Il dominio di Odermatt e lo storico traguardo
Sulla pista resa più tecnica dalla partenza abbassata, a dettare legge è stato, ancora una volta, lo svizzero Odermatt, il quale, con la sua vittoria, ha raggiunto un prestigioso traguardo personale, eguagliando il numero di successi in Coppa del Mondo di un campione italiano della storia. Il suo tempo di 1.24.48 si è rivelato insormontabile, nonostante la buona prova del connazionale von Allmen, staccato di quindici centesimi. A completare un podio di grande livello è stato un altro elvetico, Domme, preceduto da Paris, il quale ha saputo gestire al meglio la tensione di una gara spezzettata, dimostrando una freddezza che lascia ben sperare per la classica di sabato, in programma sulla distanza completa della leggendaria discesa.

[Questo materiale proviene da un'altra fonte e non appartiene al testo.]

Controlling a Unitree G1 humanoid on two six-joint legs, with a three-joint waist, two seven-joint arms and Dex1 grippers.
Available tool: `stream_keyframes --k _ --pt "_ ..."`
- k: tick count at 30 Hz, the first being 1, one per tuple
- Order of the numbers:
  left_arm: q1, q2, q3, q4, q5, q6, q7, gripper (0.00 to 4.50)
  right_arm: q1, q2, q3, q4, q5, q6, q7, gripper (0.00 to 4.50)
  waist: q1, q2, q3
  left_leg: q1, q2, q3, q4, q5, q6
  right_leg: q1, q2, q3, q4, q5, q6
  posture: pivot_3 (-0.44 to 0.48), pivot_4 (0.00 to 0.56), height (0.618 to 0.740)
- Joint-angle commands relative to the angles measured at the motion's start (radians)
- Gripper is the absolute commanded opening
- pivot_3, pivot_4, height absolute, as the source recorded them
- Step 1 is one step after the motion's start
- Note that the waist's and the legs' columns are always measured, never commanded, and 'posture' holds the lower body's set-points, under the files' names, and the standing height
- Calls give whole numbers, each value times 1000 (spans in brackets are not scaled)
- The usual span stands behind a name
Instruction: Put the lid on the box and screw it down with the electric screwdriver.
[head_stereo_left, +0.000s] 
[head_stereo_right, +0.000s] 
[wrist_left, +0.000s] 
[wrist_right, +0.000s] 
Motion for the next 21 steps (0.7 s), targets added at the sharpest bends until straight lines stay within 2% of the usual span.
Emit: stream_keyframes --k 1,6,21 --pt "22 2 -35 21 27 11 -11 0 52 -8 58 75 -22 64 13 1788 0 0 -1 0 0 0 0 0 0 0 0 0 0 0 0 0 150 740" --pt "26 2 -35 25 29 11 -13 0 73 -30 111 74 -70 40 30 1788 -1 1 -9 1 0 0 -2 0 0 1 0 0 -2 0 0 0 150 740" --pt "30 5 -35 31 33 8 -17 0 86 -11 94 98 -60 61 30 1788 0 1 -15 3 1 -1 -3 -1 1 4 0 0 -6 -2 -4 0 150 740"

Il sorprendente exploit di Benjamin Alliod
Accanto al risultato, peraltro atteso, di un atleta rodato come Paris, risalta con forza la prestazione di Benjamin Alliod, capace di un exploit che gli ha valso l’undicesima posizione e che rappresenta il miglior piazzamento in carriera in discesa libera per lo sciatore azzurro, migliorando nettamente il precedente primato. Una performance che, inserita nel contesto di una gara così difficile e a tratti sfuggente, assume un valore ancor più significativo, proiettando il giovane in una dimensione nuova e promettente. La sua prova, condotta con coraggio nonostante le avverse condizioni, è un tassello importante di quella che si è rivelata una giornata ricca di soddisfazioni per il team italiano, capace di piazzare ben quattro atleti nella top ten della classifica finale.
Un quadro azzurro incoraggiante e compatto
La valanga azzurra, infatti, non si è limitata al podio di Paris e alla sorpresa di Alliod, ma ha mostrato una compattezza di risultati notevole, con altri tre sciatori che hanno conquistato posizioni di altissimo rilievo. Si sono piazzati infatti tutti nella parte nobile della classifica Schieder, Casse e Franzoni, rispettivamente sesto, settimo e ottimo, a testimonianza di una profondità di gruppo che può fare la differenza nelle gare a squadre e che costituisce un patrimonio inestimabile in vista dei prossimi obiettivi. Una prova di forza collettiva, insomma, che stempera le frustrazioni legate alle condizioni atmosferiche e che dipinge un quadro incoraggiante alla vigilia del secondo atto della due giorni in Val Gardena.